[[ RECORDS SHOWN, beginning ]]

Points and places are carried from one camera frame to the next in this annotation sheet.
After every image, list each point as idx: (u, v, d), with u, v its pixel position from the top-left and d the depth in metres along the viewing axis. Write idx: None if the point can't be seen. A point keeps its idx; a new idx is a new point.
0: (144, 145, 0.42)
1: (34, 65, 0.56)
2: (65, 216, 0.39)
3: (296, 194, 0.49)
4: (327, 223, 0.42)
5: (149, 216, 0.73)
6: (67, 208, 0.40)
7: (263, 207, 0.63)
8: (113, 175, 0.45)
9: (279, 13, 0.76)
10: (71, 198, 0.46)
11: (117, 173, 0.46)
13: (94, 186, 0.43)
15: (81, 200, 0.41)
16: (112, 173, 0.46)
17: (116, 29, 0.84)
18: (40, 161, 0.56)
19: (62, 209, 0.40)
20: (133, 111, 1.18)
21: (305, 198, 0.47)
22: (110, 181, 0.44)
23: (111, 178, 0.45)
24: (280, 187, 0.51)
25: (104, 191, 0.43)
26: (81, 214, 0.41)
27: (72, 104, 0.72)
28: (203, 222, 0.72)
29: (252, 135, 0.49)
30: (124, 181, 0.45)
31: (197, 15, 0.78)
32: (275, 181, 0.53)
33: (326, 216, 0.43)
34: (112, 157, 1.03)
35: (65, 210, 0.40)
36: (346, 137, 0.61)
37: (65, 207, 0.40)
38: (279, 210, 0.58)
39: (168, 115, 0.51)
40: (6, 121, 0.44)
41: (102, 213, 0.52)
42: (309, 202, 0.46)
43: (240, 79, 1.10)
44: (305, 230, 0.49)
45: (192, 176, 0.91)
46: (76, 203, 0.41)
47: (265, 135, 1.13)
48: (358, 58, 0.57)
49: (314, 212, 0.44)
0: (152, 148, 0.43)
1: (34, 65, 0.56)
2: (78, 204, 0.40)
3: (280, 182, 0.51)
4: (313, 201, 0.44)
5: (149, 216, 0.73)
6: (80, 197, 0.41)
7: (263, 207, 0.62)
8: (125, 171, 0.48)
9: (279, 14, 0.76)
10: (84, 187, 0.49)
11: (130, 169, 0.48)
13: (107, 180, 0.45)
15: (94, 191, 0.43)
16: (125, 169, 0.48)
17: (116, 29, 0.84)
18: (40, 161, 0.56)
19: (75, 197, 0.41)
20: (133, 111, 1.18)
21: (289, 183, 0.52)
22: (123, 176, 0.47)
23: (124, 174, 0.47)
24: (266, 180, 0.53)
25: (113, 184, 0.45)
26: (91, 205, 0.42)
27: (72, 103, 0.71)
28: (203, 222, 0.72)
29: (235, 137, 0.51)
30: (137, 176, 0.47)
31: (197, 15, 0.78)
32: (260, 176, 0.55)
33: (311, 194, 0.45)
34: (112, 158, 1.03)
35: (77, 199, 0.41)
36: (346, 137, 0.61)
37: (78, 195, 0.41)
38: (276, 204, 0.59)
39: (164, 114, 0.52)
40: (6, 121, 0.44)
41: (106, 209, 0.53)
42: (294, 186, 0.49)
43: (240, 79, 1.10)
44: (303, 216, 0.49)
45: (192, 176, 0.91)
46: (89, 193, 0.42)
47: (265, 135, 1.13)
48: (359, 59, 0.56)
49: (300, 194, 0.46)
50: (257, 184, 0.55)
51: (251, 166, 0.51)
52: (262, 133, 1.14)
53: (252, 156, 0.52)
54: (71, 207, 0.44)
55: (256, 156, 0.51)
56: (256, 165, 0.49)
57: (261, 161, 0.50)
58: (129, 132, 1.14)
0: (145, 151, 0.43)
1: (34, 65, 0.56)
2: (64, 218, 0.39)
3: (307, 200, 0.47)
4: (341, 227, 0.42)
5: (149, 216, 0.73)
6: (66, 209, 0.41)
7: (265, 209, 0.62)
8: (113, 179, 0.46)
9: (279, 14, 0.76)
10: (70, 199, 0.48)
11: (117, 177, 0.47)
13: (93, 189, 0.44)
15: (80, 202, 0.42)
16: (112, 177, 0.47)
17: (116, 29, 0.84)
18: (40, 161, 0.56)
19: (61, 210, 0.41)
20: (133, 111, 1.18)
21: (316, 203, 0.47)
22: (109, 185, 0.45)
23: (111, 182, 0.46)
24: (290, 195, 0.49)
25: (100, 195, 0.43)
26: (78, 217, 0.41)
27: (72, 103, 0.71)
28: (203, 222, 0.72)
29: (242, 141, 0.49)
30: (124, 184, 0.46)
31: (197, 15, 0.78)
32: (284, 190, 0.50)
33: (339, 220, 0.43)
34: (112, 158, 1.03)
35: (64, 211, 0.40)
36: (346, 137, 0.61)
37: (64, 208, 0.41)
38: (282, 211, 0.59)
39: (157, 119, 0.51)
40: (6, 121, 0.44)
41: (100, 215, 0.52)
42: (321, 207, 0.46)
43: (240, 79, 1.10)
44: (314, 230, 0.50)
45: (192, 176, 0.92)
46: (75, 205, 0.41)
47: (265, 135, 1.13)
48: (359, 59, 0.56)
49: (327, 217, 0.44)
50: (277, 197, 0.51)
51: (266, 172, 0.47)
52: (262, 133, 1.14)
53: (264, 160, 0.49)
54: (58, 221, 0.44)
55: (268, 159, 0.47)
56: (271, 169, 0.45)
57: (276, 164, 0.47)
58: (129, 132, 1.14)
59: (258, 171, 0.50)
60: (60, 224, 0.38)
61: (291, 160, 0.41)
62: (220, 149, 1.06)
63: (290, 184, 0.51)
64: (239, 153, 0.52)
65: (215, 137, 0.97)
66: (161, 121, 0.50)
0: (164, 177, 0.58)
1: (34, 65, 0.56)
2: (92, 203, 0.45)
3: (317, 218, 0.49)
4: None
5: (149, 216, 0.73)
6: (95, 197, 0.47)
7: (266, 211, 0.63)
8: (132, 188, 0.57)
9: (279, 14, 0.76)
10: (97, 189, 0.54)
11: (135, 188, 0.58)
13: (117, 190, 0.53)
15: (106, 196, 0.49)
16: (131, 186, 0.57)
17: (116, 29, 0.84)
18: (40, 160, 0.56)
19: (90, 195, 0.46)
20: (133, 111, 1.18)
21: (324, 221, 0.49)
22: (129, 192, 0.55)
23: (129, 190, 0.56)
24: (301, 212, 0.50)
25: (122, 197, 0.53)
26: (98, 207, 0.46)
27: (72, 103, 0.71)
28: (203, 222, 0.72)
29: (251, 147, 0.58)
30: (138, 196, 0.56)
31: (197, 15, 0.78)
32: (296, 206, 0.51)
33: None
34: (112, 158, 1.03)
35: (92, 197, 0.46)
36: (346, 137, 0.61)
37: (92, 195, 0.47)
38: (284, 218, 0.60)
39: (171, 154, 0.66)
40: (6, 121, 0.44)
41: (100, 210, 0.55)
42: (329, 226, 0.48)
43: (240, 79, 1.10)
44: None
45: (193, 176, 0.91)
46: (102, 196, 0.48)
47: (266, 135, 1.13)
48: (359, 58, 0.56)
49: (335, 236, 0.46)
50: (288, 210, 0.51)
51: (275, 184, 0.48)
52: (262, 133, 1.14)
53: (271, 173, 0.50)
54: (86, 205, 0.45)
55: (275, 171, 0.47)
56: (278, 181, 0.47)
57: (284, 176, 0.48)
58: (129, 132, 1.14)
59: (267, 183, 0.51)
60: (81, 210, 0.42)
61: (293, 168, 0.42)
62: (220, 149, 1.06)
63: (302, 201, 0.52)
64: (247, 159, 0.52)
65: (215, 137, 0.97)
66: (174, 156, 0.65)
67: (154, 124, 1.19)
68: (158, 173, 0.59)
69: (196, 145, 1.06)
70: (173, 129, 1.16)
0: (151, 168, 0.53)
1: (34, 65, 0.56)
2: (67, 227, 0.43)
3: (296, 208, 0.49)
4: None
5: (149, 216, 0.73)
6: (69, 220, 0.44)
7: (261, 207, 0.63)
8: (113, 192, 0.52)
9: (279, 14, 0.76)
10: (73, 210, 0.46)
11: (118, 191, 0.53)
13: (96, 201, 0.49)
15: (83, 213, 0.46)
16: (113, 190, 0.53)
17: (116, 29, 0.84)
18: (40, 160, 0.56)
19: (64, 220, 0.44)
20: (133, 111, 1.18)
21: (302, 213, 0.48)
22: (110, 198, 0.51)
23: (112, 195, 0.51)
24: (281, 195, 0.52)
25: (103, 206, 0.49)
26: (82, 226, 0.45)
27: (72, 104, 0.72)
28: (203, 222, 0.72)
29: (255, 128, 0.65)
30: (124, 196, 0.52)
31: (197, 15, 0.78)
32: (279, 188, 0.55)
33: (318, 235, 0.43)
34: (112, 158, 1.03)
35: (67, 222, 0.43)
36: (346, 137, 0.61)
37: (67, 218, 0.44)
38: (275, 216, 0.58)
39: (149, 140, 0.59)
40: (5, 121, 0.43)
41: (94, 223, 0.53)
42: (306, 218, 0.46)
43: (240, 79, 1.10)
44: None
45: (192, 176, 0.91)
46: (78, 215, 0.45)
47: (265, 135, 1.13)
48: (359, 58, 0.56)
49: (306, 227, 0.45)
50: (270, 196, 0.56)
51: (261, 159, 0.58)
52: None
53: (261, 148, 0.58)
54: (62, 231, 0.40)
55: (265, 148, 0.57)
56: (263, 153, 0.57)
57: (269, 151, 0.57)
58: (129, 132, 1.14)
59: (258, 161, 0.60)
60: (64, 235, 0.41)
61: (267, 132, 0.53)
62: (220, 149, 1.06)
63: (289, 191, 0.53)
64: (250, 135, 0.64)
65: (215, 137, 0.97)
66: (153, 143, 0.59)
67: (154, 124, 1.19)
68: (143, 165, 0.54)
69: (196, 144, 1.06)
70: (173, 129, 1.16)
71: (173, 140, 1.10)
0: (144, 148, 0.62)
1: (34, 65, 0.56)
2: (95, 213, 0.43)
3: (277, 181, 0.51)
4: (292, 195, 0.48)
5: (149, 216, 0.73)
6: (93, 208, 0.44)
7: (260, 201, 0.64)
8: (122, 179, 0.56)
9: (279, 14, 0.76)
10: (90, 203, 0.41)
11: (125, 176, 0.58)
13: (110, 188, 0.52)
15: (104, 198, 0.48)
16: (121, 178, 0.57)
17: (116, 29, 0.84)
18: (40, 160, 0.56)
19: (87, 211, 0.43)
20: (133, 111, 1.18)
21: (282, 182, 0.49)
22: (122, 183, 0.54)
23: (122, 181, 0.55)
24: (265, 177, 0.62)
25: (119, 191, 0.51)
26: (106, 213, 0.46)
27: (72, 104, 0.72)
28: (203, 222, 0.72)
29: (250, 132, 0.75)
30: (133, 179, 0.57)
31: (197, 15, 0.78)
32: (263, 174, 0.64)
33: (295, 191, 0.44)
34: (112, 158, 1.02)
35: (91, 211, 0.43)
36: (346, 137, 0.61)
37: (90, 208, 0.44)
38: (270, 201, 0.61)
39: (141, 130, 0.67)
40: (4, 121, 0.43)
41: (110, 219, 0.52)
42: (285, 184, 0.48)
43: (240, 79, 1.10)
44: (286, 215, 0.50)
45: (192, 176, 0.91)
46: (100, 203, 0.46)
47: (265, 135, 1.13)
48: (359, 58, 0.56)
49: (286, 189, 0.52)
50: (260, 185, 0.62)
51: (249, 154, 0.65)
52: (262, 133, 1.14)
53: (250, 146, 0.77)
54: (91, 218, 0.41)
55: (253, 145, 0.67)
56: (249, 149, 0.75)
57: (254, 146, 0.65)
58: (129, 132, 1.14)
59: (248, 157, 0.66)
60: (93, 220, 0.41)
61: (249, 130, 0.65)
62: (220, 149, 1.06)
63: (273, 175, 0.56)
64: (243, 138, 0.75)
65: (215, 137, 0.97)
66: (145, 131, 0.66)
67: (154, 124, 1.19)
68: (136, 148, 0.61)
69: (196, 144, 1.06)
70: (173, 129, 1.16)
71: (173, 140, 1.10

[[ RECORDS SHOWN, end ]]

◆ **WORK TO COMPLETE**
Given the records above, reproduce precisely and only the lines between the line holding "48: (358, 58, 0.57)" and the line holding "57: (261, 161, 0.50)", inclusive.

◆ **TASK RESULT**
48: (358, 58, 0.57)
49: (314, 212, 0.44)
0: (152, 148, 0.43)
1: (34, 65, 0.56)
2: (78, 204, 0.40)
3: (280, 182, 0.51)
4: (313, 201, 0.44)
5: (149, 216, 0.73)
6: (80, 197, 0.41)
7: (263, 207, 0.62)
8: (125, 171, 0.48)
9: (279, 14, 0.76)
10: (84, 187, 0.49)
11: (130, 169, 0.48)
13: (107, 180, 0.45)
15: (94, 191, 0.43)
16: (125, 169, 0.48)
17: (116, 29, 0.84)
18: (40, 161, 0.56)
19: (75, 197, 0.41)
20: (133, 111, 1.18)
21: (289, 183, 0.52)
22: (123, 176, 0.47)
23: (124, 174, 0.47)
24: (266, 180, 0.53)
25: (113, 184, 0.45)
26: (91, 205, 0.42)
27: (72, 103, 0.71)
28: (203, 222, 0.72)
29: (235, 137, 0.51)
30: (137, 176, 0.47)
31: (197, 15, 0.78)
32: (260, 176, 0.55)
33: (311, 194, 0.45)
34: (112, 158, 1.03)
35: (77, 199, 0.41)
36: (346, 137, 0.61)
37: (78, 195, 0.41)
38: (276, 204, 0.59)
39: (164, 114, 0.52)
40: (6, 121, 0.44)
41: (106, 209, 0.53)
42: (294, 186, 0.49)
43: (240, 79, 1.10)
44: (303, 216, 0.49)
45: (192, 176, 0.91)
46: (89, 193, 0.42)
47: (265, 135, 1.13)
48: (359, 59, 0.56)
49: (300, 194, 0.46)
50: (257, 184, 0.55)
51: (251, 166, 0.51)
52: (262, 133, 1.14)
53: (252, 156, 0.52)
54: (71, 207, 0.44)
55: (256, 156, 0.51)
56: (256, 165, 0.49)
57: (261, 161, 0.50)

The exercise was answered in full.